§ **WORK ORDER**
Should a line below contain the word "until", report it.

....

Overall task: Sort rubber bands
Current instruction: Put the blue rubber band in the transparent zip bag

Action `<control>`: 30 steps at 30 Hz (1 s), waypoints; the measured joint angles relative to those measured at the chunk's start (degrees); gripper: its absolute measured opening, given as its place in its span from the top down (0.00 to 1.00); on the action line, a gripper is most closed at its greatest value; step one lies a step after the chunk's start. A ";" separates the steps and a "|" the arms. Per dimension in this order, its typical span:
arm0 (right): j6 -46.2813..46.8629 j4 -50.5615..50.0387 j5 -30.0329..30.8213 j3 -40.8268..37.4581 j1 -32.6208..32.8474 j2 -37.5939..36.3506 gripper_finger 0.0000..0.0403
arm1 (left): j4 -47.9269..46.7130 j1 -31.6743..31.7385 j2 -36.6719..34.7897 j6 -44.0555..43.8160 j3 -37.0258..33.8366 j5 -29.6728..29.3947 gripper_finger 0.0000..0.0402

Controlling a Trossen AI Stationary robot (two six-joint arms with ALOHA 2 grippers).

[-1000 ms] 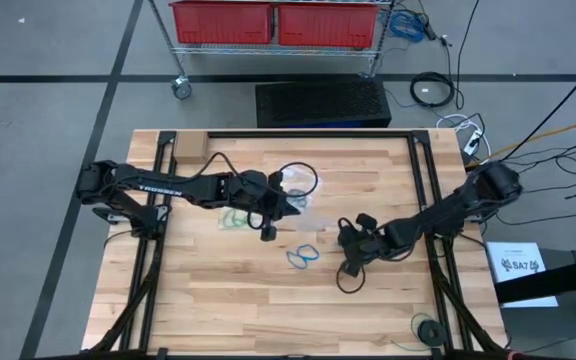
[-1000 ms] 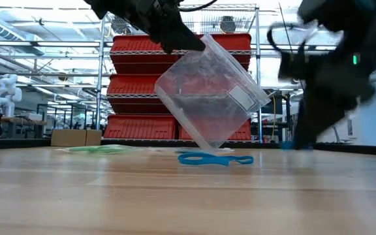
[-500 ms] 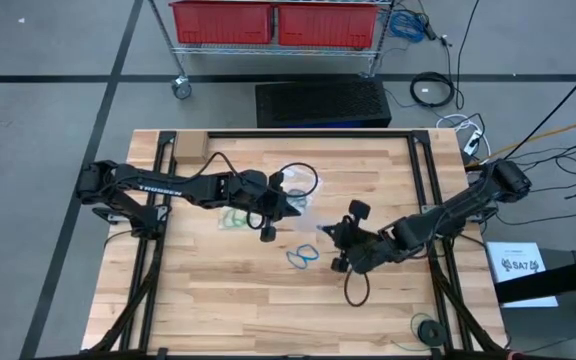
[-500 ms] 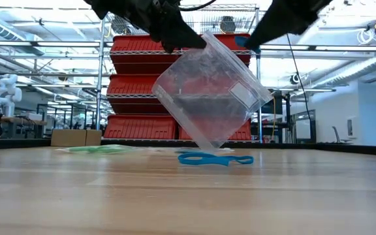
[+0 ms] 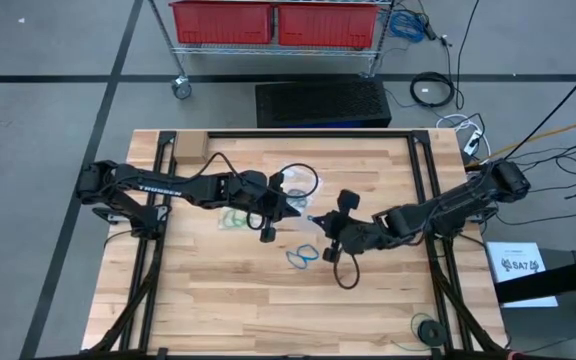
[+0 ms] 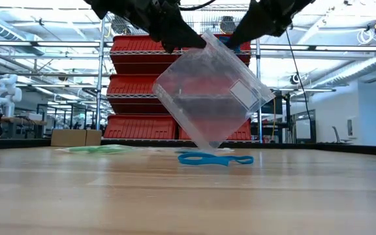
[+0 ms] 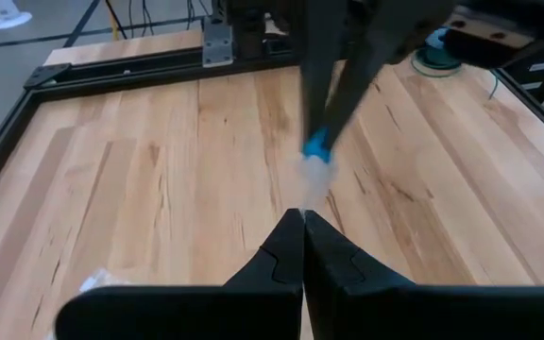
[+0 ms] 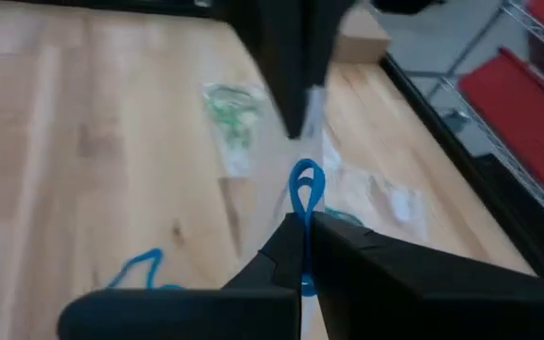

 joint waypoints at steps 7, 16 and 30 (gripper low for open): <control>1.30 0.27 -4.69 0.00 -2.86 0.00 0.98 | 1.27 0.00 0.00 0.00 0.00 0.00 1.00; 3.18 0.51 -9.06 0.00 -5.42 0.00 0.79 | 2.09 0.00 0.00 0.00 0.00 -0.02 1.00; 4.06 -1.67 -9.03 0.00 -5.84 -1.70 0.55 | 2.79 -0.29 0.00 -1.07 0.02 1.14 1.00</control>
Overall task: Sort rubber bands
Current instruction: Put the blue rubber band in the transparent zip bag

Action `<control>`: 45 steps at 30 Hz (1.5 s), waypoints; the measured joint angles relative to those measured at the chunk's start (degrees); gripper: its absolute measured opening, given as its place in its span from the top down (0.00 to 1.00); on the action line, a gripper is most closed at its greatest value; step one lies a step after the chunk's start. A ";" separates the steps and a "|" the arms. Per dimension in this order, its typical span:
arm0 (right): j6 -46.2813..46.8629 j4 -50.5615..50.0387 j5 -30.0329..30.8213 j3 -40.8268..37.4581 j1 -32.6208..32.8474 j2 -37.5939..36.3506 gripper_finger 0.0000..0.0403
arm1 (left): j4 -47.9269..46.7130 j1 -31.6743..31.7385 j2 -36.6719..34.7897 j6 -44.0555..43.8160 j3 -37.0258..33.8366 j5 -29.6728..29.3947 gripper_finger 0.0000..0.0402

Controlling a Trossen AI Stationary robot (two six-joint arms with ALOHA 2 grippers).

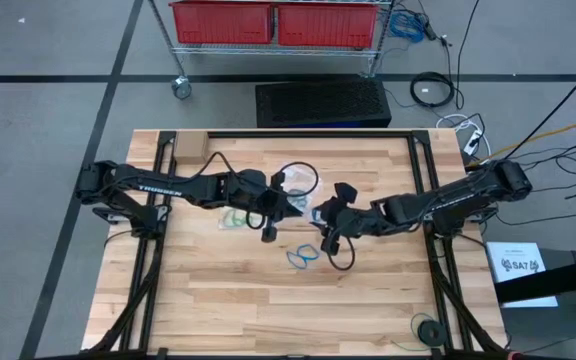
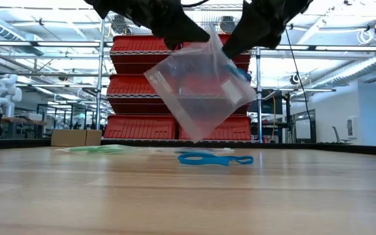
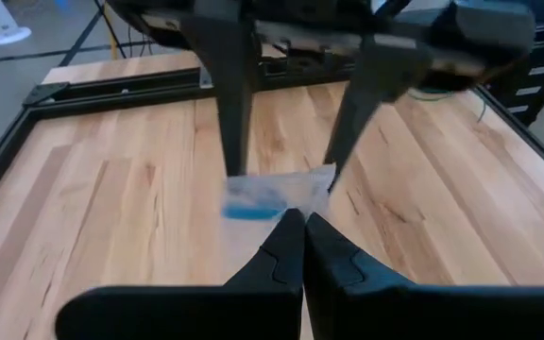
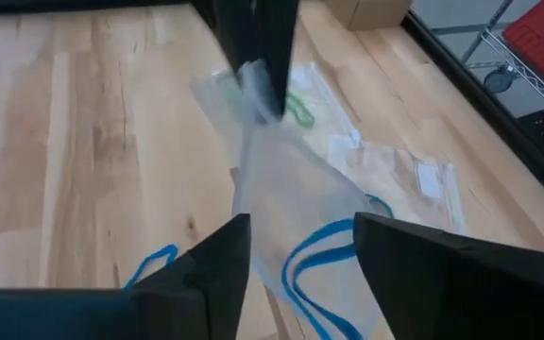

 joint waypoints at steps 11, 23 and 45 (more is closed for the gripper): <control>-1.09 -5.98 0.84 0.00 2.52 -13.22 0.62 | 4.23 -0.52 0.00 -0.04 0.00 1.49 1.00; 17.88 -27.02 1.29 -4.43 13.10 -19.00 0.60 | 5.97 -0.52 0.00 -0.31 0.02 1.51 1.00; 17.49 12.07 22.02 -13.46 17.00 5.84 0.64 | 8.34 -0.35 0.00 -0.42 0.02 -1.95 1.00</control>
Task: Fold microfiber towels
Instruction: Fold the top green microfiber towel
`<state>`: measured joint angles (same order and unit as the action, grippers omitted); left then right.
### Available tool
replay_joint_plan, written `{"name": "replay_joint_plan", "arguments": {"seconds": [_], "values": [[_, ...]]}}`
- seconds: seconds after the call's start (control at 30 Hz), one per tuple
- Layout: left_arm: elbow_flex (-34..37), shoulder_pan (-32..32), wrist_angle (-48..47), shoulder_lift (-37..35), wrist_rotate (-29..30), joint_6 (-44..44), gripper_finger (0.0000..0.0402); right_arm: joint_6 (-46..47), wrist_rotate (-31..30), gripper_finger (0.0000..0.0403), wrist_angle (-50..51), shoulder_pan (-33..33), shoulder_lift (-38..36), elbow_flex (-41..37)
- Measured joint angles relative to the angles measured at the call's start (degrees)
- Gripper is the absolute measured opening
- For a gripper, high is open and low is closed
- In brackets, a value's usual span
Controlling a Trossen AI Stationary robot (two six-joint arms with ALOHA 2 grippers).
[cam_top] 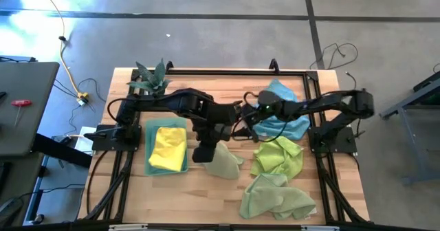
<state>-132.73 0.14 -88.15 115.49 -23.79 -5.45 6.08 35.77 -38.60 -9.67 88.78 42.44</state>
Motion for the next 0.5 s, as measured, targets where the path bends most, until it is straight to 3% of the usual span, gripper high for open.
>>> {"name": "replay_joint_plan", "arguments": {"seconds": [0.33,0.5], "values": [[0.0,0.1,1.3,-0.1,0.7,13.0,0.0,3.9,1.0,0.0228,-17.9,3.9,10.5,0.0],[0.0,0.1,4.7,-0.1,3.9,21.8,0.0,4.2,3.1,0.0228,-18.2,5.4,13.5,2.7]]}}
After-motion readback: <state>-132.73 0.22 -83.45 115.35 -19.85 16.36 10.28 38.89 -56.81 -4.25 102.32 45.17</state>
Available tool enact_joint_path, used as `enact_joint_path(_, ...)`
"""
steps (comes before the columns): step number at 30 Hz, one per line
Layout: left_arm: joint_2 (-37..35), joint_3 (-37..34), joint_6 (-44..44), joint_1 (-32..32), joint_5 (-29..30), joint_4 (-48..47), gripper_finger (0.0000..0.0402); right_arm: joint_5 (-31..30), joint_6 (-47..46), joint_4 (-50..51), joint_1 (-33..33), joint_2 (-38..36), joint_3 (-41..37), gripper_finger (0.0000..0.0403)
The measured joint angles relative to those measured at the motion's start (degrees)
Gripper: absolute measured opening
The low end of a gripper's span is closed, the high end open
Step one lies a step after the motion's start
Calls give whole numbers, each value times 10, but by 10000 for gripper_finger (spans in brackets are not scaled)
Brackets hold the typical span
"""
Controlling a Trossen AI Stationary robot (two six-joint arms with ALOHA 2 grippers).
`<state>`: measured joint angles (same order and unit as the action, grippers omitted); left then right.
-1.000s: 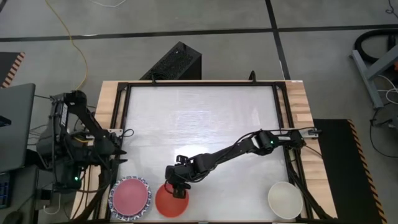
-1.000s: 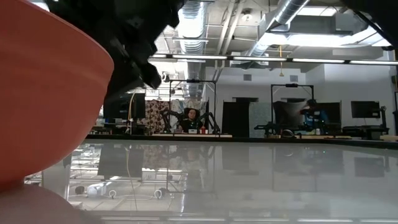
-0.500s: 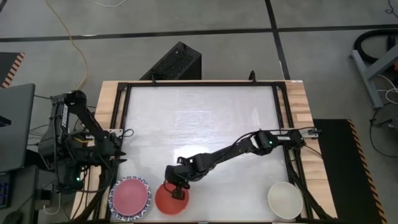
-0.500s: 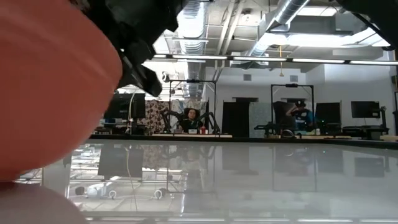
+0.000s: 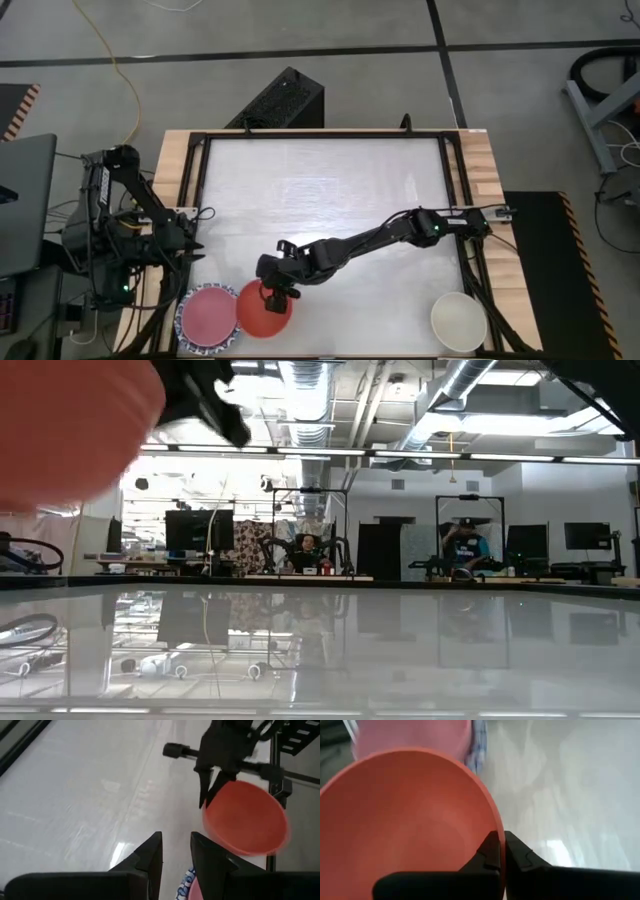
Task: Nest bowls inside each other by size order
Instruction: Stack the orange bowl onto the pink bowl
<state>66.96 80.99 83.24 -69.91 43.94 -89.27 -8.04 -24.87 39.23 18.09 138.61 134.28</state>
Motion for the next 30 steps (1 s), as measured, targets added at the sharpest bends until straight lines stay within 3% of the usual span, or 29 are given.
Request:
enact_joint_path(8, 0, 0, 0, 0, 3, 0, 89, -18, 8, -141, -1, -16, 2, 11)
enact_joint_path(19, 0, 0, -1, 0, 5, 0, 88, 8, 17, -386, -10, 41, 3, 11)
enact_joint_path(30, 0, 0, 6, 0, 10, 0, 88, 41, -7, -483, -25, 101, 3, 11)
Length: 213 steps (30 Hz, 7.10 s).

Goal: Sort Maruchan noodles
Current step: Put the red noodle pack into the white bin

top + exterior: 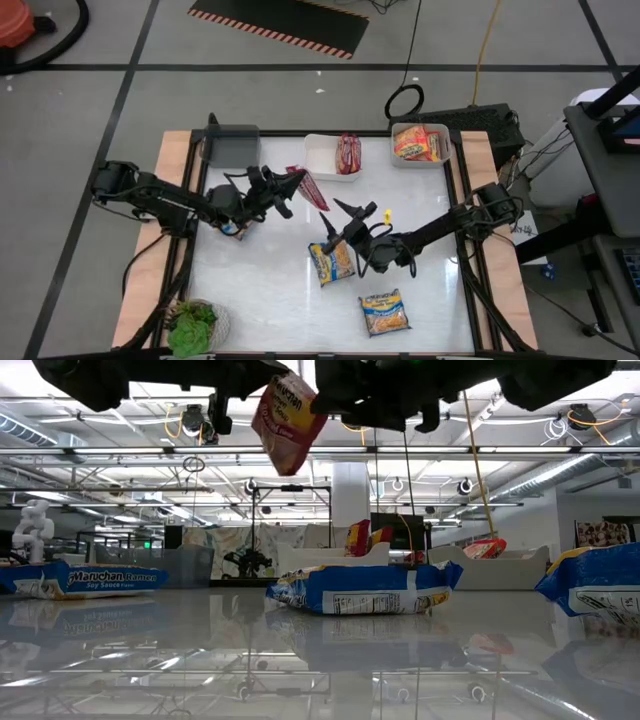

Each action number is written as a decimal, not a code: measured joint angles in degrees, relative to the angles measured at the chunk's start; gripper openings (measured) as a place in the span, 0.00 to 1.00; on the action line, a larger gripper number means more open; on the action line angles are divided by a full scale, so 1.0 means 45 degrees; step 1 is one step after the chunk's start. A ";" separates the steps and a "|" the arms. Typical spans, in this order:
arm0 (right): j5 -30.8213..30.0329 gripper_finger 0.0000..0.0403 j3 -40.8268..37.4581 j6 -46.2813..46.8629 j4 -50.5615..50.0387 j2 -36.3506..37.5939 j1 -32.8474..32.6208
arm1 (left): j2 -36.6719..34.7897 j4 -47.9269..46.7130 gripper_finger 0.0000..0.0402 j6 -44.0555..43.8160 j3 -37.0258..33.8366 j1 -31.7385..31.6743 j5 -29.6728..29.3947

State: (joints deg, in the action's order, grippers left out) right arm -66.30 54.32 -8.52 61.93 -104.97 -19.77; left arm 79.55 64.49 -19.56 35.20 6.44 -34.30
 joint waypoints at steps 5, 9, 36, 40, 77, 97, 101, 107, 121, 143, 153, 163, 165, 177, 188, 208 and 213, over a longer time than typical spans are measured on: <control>0.1568 0.59 -0.0004 0.1049 -0.0005 0.0003 0.0602 | 0.0000 0.0032 0.00 -0.0090 0.0002 -0.0174 -0.0002; 0.2196 0.59 -0.0004 0.1562 -0.0015 0.0005 0.0996 | 0.0000 0.0029 0.00 -0.0211 0.0005 -0.0339 -0.0005; 0.3483 0.25 -0.0013 0.1948 -0.0489 0.0005 0.2546 | 0.0335 -0.0041 0.00 -0.0642 0.0010 -0.0184 -0.0034; 0.3444 0.25 -0.0013 0.1556 -0.0500 0.0005 0.2546 | 0.0314 -0.0111 0.05 0.0602 0.0010 -0.0184 0.0281; 0.2705 0.24 -0.0013 0.2519 -0.2493 0.0019 0.2750 | -0.4099 -0.6441 0.79 0.3766 0.0010 -0.0087 -0.3497; 0.2768 0.24 -0.0013 0.3541 -0.2223 0.0265 0.4202 | -0.6037 -0.9414 0.79 0.4463 0.0005 -0.0092 -0.3512; 0.2691 0.24 -0.0013 0.4320 -0.3091 0.0511 0.4678 | -0.6033 -0.9642 0.79 0.4647 0.0005 -0.0121 -0.3524; 0.2301 0.24 0.0245 0.5054 -0.3650 0.0534 0.5184 | -0.6033 -0.9640 0.79 0.4678 0.0005 -0.0126 -0.3521; 0.2301 0.17 0.0482 0.6443 -0.6086 0.0525 0.5985 | -0.6033 -0.9042 0.79 0.5100 0.0005 -0.0316 -0.3502; 0.7216 0.61 0.2432 0.8937 -1.0924 0.0573 0.7029 | -0.6033 -0.9164 0.79 0.4911 0.0005 -0.0257 -0.3221; 0.7456 0.69 0.6118 0.7865 -1.7155 0.0583 0.7540 | -0.6028 -0.9629 0.79 0.4417 0.0000 -0.0249 -0.2963; 1.0099 0.69 0.6398 0.8742 -1.9578 0.0355 0.8736 | -0.6028 -0.9736 0.79 0.4170 0.0000 -0.0064 -0.2959; 1.0141 0.69 0.6222 0.8721 -1.9198 0.0355 0.8823 | -0.6033 -0.9591 0.79 0.4185 0.0000 -0.0068 -0.2963; 1.1084 0.60 0.4780 0.8637 -1.8088 0.0364 0.8923 | -0.6028 -0.8956 0.79 0.4659 0.0000 -0.0068 -0.2966; 1.1098 0.24 0.4751 0.7635 -1.6237 0.0364 0.8704 | -0.6030 -0.8942 0.79 0.4670 0.0000 -0.0078 -0.2968; 0.6894 0.11 0.4751 0.6400 -1.4797 0.1005 0.6905 | -0.6028 -0.9114 0.79 0.4670 0.0000 -0.0027 -0.2968; 0.2920 0.11 0.4766 0.6357 -1.4364 0.0733 0.5588 | -0.6028 -0.9090 0.79 0.4660 0.0000 0.0005 -0.2968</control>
State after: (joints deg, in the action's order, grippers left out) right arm -53.16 75.77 20.09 -2.71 -101.67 5.37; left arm 52.42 23.59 1.41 35.20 6.46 -47.66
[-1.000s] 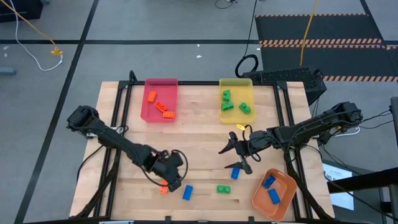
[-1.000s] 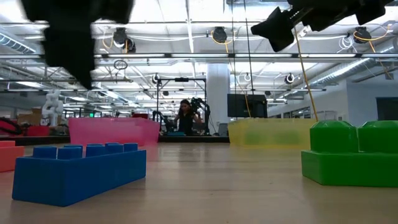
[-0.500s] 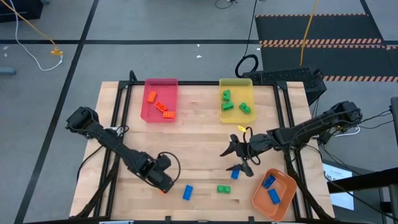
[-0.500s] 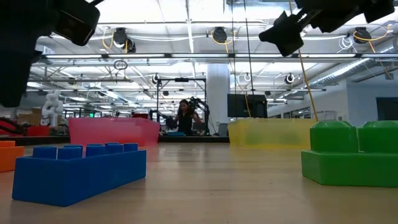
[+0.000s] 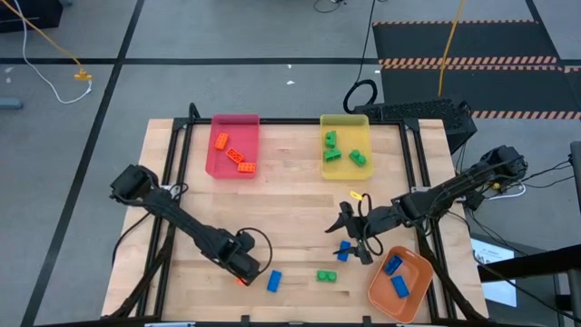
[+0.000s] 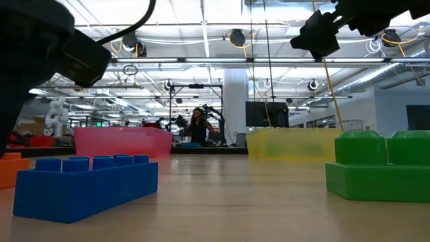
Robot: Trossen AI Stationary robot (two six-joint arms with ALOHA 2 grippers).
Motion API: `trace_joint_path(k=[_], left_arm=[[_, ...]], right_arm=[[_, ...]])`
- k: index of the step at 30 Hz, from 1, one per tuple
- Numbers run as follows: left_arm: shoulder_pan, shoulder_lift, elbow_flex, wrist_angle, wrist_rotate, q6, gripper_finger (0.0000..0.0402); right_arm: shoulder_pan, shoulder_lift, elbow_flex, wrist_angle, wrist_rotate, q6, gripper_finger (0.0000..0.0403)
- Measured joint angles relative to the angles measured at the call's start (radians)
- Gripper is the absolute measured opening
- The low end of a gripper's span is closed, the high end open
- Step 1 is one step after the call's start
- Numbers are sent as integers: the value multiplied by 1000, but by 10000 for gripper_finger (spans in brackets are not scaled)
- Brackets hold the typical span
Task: Sort & place blocks by color
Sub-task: Put the orange game piece into the red bin
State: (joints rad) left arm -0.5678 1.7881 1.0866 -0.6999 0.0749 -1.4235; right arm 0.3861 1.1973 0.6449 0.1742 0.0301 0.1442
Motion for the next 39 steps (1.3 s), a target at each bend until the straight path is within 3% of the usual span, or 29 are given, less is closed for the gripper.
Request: trace_joint_path(k=[12, 18, 26, 32, 39], left_arm=[[1, 4, -3, 79, 4, -13, 184], [20, 7, 1, -85, -37, 21, 184], [137, -50, -11, -348, -102, 121, 184], [171, -157, -7, -356, -117, 97, 184], [155, -166, -7, -349, -150, 70, 184]], right_arm=[[-42, 0, 0, 20, 3, -107, 293], [-80, 0, 0, 21, 0, -112, 293], [-100, 0, 0, 31, -4, -115, 293], [-98, 0, 0, 24, -5, -104, 293], [-97, 0, 0, -6, -5, -64, 293]])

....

§ **WORKED SOLUTION**
Motion for the next 0.5 s, as measured, targets where the path bends most, until it is straight to 3% of the usual span, gripper high for open.
Motion for the next 30 steps (1 s), as measured, targets added at the sharpest bends until straight lines stay within 3% of the usual span, or 29 are given.
Motion for the next 39 steps (1.3 s), a target at each bend until the straight path is within 3% of the usual span, or 29 are given, less is closed for the gripper.

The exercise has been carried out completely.